A Piantedosi, che ringraziamo per la disponibilità dimostrata e per la sensibilità con cui ha voluto ascoltare le ragioni della nostra visita, è stato rappresentato il rischio che l’attuale gestione regionale dei rifiuti può avere per la nostra provincia in termini di danni ambientali, senza dimenticare che appare intollerabile voler gravare con oneri economici aggiuntivi sulle tasche dei cittadini della provincia di Viterbo, l’unica ad oggi a garantire l’autosufficienza in termini di gestione del ciclo di rifiuti.

Come più volte affermato dal nostro partito, è stato anche in questa occasione rappresentato che il trasferimento quotidiano di centinaia di tonnellate di rifiuti provenienti da Roma e dalle altre province del Lazio, per effetto delle ordinanze di Zingaretti, sta portando al riempimento dell’invaso della discarica viterbese, ormai prossimo all’esaurimento.

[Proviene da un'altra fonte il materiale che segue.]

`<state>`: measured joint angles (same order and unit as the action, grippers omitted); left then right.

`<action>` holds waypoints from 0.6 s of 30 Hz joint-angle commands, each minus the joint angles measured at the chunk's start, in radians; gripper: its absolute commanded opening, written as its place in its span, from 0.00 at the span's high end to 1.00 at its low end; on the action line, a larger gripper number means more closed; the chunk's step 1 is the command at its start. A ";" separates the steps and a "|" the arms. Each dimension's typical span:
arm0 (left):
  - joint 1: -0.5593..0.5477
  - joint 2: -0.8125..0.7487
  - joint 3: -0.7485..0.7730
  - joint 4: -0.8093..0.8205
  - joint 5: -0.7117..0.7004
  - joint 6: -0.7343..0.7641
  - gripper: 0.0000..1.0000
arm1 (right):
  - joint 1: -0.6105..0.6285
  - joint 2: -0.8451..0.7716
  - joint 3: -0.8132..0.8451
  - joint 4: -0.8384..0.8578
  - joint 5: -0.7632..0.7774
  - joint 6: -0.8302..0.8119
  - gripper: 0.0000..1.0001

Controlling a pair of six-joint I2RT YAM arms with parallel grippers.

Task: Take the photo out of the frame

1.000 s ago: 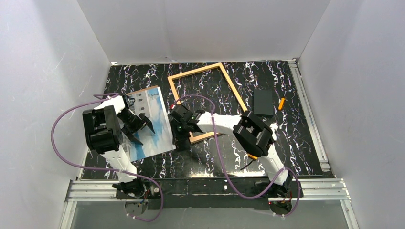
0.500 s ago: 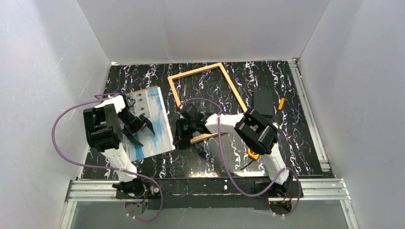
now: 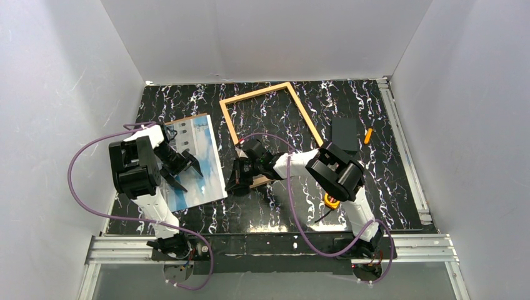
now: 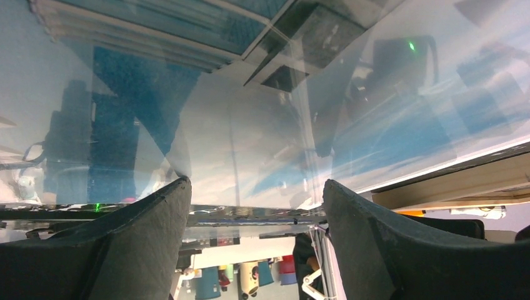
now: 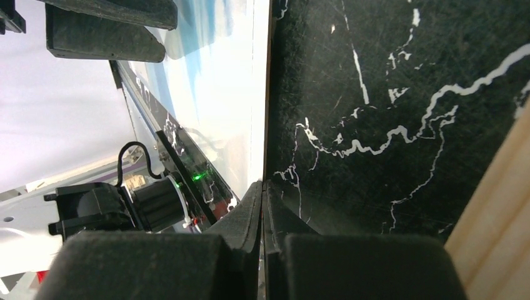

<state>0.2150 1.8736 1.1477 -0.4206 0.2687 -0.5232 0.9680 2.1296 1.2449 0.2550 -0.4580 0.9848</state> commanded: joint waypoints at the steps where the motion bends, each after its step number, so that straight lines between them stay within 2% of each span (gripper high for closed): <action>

Riteniamo, infine, voler ribadire che Viterbo non merita di pagare il quotidiano scontro tra regione e Roma, tra Zingaretti e Raggi, che sulla gestione del ciclo dei rifiuti hanno dato prova della loro inadeguatezza, con l’auspicio che quanto oggi esposto al Prefetto Piantedosi possa portare alla nomina di un commissario che ponga fine ad una gestione emergenziale di un settore così delicato e oggi senza alcuna visione per il futuro della regione ed in particolare della nostra provincia».